C’est en même temps très immoral et très contreproductif de prétendre
faussement que celui-ci n’est pas progressiste, parce qu’il ne cadre pas dans
des critères idéologiques qui n’ont pas vraiment de réalité chez nous. On ne va
sûrement pas accepter le régime canadien que parce que certaines franges
marginales du mouvement veulent jouer à la CNT contre de soi-disant
« nationalistes antisociaux ». S’ils veulent se battre contre notre
projet de tierra y libertad, bien ils peuvent rejoindre les rangs
de la droite et se battre contre les méchants « séparatistes ». De
toute façon, tous ceux qui se battent contre la souveraineté servent la
réaction quoiqu’il en pense, car aucune - je dis bien aucune ! – réformes
sociales, encore moins une révolution, n’est possible sans une souveraineté au
préalable ! Pas plus qu’il n’est possible à un individu de s’émanciper en
prison.
El pueblo unido jamás será
vencido[7] chantait le groupe Quilapayún et aujourd’hui
reprit en coeur dans l’action subversive. Ironiquement, ce slogan est souvent
scandé par ceux-là mêmes qui le divisent (volontairement ou non) en voulant le
purifier par excès idéologique. Pour ma part, je me refuse, quand une
revendication centrale est en jeu, de combattre des alliés sur la base de
questions purement théoriques. C’est pourquoi je n’ai pas l’intention de faire
plus avant de critiques sur ceux qui veulent faire une révolution en s’en interdisant
les moyens pour de pures questions de purisme idéologique. Je lasserai, par
contre, ces dernières phrases à de grands Français dont la pensée devrait être
mieux connue chez nous, car s’appliquant si harmonieusement à notre situation :
« Non, l’internationalisme n’est ni l’abaissement, ni le sacrifice
de la patrie. Les patries, lorsqu’elles se sont constituées, ont été une
première et nécessaire étape vers l’unité humaine à laquelle nous tendons et
dont l’internationalisme, engendré par toute la civilisation moderne,
représente une nouvelle étape, aussi inéluctable.

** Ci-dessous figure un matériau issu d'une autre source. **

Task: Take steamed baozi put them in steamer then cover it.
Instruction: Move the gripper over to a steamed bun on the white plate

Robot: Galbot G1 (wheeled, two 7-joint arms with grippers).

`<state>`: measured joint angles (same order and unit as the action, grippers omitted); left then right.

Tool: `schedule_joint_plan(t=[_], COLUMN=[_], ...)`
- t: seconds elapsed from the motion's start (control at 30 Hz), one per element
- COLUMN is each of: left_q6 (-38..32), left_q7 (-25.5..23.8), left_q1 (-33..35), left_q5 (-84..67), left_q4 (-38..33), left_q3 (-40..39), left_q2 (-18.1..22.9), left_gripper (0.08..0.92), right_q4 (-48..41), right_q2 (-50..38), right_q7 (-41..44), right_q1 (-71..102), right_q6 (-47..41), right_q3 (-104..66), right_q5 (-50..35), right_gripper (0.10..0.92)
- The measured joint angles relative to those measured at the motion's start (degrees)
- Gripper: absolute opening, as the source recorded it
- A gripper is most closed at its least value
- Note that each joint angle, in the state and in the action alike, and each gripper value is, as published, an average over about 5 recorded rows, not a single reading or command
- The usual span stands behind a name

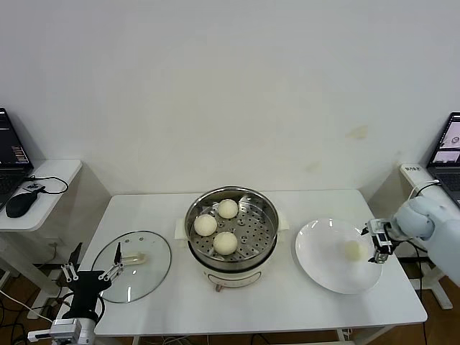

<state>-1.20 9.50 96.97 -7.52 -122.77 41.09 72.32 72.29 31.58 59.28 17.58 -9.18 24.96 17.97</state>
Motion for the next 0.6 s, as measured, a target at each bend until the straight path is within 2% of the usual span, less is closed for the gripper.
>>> schedule_joint_plan(t=[0.6], left_q6=[-0.29], left_q7=[0.06], left_q1=[-0.08], left_q5=[-0.19], left_q4=[1.08], left_q3=[0.46], left_q2=[0.39], left_gripper=[0.823], right_q4=[-7.71], right_q2=[7.82], right_q7=[-1.1], right_q1=[1.23], right_q6=[0.99], right_q3=[-3.79], right_q5=[4.97], right_gripper=[0.816])
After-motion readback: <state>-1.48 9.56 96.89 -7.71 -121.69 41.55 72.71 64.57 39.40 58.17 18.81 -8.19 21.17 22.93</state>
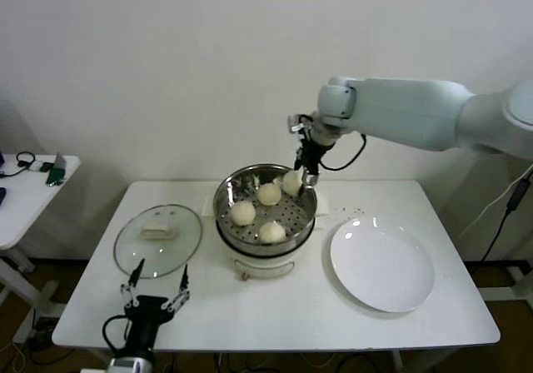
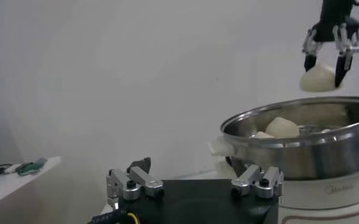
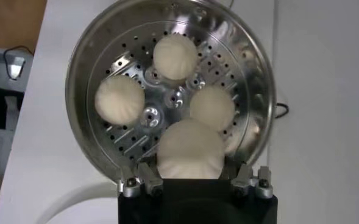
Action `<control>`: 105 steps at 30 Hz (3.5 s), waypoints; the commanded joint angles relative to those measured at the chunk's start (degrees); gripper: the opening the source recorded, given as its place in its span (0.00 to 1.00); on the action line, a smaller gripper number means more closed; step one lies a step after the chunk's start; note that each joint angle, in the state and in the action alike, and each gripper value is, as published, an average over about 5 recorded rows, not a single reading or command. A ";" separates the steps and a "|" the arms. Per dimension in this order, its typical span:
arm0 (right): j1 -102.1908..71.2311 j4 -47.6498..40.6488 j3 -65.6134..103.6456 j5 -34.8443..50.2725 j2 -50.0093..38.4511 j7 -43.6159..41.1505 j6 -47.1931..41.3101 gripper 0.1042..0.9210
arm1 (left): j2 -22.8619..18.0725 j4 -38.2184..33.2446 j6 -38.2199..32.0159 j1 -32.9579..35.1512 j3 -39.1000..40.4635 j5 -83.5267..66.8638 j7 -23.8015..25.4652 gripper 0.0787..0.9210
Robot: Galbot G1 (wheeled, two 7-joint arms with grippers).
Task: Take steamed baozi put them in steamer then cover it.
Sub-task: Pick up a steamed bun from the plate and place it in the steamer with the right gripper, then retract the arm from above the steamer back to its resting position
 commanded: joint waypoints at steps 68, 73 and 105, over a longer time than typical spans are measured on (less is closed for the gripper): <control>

(...) la patrie humaine que réclame l’état social de la production, de
l’échange et de la science, ne s’opère pas, ne peut pas s’opérer aux dépens des
nations de l’heure présente, mais à leur bénéfice et pour leur développement
supérieur.
On ne cesse pas d’être patriote en entrant dans la voie internationale
qui s’impose au complet épanouissement de l’humanité, pas plus qu’on ne cessait
à la fin du siècle dernier d’être Provençal, Bourguignon, Flamand ou Breton en
devenant Français.
Les internationalistes peuvent se dire, au contraire, les seuls
patriotes, parce qu’ils sont les seuls à se rendre compte des conditions
agrandies dans lesquelles peuvent et doivent être assurés l’avenir et la
grandeur de la patrie, de toutes les patries, d’antagoniques devenus
solidaires.
En criant Vive
l'Internationale ! Ils crient Vive la France du travail ! Vive la
mission historique du prolétariat français qui ne peut s'affranchir qu'en
aidant à l'affranchissement du prolétariat universel !»[8]
Benedikt Arden
[1] Même l’idéologie la plus consensuelle et la plus
raisonnable a en son sein un extrême.
[2] La Notion de politique et
Théorie du partisan, Carl Schmitt, éd. Flammarion, 2006, partie
II, p. 64
[3] Il y a
bien d’autres idéologies sans fondements que celles que je viens de présenter
en circulation de nos jours.
[4] Cette
méfiance a grandement été influencée par les réfugier de la guerre d’Espagne,
qui ont perdu leur pays à cause d’une guerre fratricide contre les soi-disant
« nationalistes ».
[5] Jeu de
mots douteux entre « nationalistes et nazi » tellement pervers et
stupide dans un cadre comme celui des manifestations du printemps dernier qu’il
serait presque possible qu’il soit fait par des agents provocateurs.
[6] Il parle
du PQ, mais comme il n’est fait nul mention des militants d’ON, QS, RRQ, MPIQ,
JPQ etc. Il est assez facile de sentir l’ensemble du mouvement visé comme les
identitaires xénophobes dont il parle.